▶ _Description of the task_: Which lines of the material hold the word "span"? Copy each one.

▶ _Data shown_:
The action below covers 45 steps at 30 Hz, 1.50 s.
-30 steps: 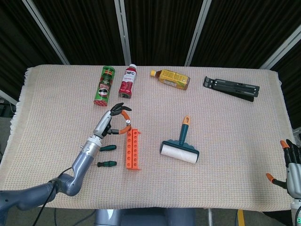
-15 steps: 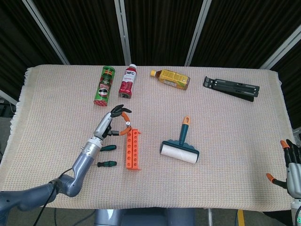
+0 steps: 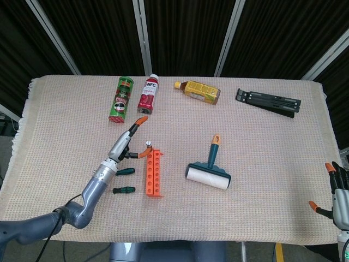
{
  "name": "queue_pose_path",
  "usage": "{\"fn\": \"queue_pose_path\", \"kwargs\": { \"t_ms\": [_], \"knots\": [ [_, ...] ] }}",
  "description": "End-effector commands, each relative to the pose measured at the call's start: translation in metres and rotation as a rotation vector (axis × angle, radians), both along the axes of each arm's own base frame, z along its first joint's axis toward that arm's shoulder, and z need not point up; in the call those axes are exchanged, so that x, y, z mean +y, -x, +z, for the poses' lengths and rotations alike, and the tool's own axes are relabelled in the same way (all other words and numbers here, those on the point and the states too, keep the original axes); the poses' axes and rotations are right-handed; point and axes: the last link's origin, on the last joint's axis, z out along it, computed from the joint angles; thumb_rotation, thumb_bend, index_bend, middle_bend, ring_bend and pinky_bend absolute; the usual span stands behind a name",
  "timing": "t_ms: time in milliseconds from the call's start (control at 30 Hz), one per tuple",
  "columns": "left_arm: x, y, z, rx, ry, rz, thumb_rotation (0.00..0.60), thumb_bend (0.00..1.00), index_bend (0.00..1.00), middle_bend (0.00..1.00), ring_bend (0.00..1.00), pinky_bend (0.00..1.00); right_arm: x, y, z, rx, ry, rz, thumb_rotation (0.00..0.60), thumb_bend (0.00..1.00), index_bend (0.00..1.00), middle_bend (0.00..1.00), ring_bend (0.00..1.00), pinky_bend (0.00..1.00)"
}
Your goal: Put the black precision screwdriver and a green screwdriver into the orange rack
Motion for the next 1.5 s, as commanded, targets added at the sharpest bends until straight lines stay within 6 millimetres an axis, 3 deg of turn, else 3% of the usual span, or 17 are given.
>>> {"fn": "queue_pose_path", "kwargs": {
  "t_ms": [33,133,200,367,433,533,667,767,1067,1267,1500],
  "knots": [
    [-0.002,0.001,0.003,0.018,-0.013,-0.017,0.6,0.38,0.0,0.0,0.0,0.0,0.0,0.0,0.0,-0.001,0.001,0.0,0.6,0.0,0.0,0.0,0.0,0.0],
    [-0.004,0.002,0.013,0.045,-0.059,-0.044,0.6,0.38,0.01,0.0,0.0,0.0,0.0,0.0,0.0,-0.004,0.002,0.0,0.6,0.0,0.0,0.0,0.0,0.0],
    [-0.007,0.004,0.022,0.064,-0.117,-0.064,0.6,0.4,0.09,0.01,0.0,0.0,0.001,0.001,0.001,-0.004,0.002,-0.001,0.6,0.0,0.0,0.0,0.0,0.0],
    [-0.023,0.02,0.052,0.197,-0.25,-0.095,0.6,0.55,0.46,0.11,0.0,0.0,0.001,0.001,0.001,-0.006,0.003,0.0,0.6,0.0,0.0,0.0,0.0,0.0],
    [-0.031,0.033,0.066,0.295,-0.287,-0.089,0.6,0.6,0.51,0.13,0.0,0.0,0.0,0.002,0.0,-0.007,-0.001,0.002,0.6,0.0,0.0,0.0,0.0,0.0],
    [-0.041,0.044,0.078,0.41,-0.296,-0.071,0.6,0.59,0.53,0.14,0.0,0.0,-0.001,0.002,-0.001,-0.011,-0.006,0.005,0.6,0.0,0.0,0.0,0.0,0.0],
    [-0.059,0.063,0.087,0.594,-0.25,-0.048,0.6,0.36,0.52,0.14,0.0,0.0,-0.004,0.001,-0.004,-0.014,-0.017,0.018,0.6,0.0,0.0,0.0,0.0,0.0],
    [-0.069,0.069,0.091,0.684,-0.216,-0.03,0.6,0.25,0.54,0.13,0.0,0.0,-0.006,0.0,-0.005,-0.015,-0.02,0.025,0.6,0.0,0.0,0.0,0.0,0.0],
    [-0.082,0.086,0.072,0.827,-0.091,0.031,0.6,0.15,0.49,0.1,0.0,0.0,-0.003,0.002,-0.005,-0.022,-0.017,0.027,0.6,0.0,0.0,0.0,0.0,0.0],
    [-0.08,0.084,0.051,0.815,-0.059,0.066,0.6,0.14,0.43,0.07,0.0,0.0,-0.001,0.003,-0.005,-0.024,-0.017,0.027,0.6,0.0,0.0,0.0,0.0,0.0],
    [-0.074,0.073,0.027,0.816,-0.048,0.05,0.6,0.31,0.46,0.05,0.0,0.0,0.0,0.004,-0.004,-0.027,-0.013,0.026,0.6,0.0,0.0,0.0,0.0,0.0]
  ]
}}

▶ _Task result_:
  "description": "End-effector commands, each relative to the pose measured at the call's start: translation in metres and rotation as a rotation vector (axis × angle, radians), both along the axes of each arm's own base frame, z along its first joint's axis toward that arm's shoulder, and z need not point up; in the call those axes are exchanged, so that x, y, z mean +y, -x, +z, for the poses' lengths and rotations alike, and the tool's own axes are relabelled in the same way (all other words and numbers here, those on the point and the states too, keep the original axes); the poses' axes and rotations are right-handed; point and axes: the last link's origin, on the last joint's axis, z out along it, computed from the joint angles; thumb_rotation, thumb_bend, index_bend, middle_bend, ring_bend and pinky_bend absolute; the usual span stands behind a name",
Motion for the next 1.5 s, as commanded, targets added at the sharpest bends until straight lines stay within 6 millimetres an axis, 3 deg of turn, else 3% of the usual span, or 17 are given.

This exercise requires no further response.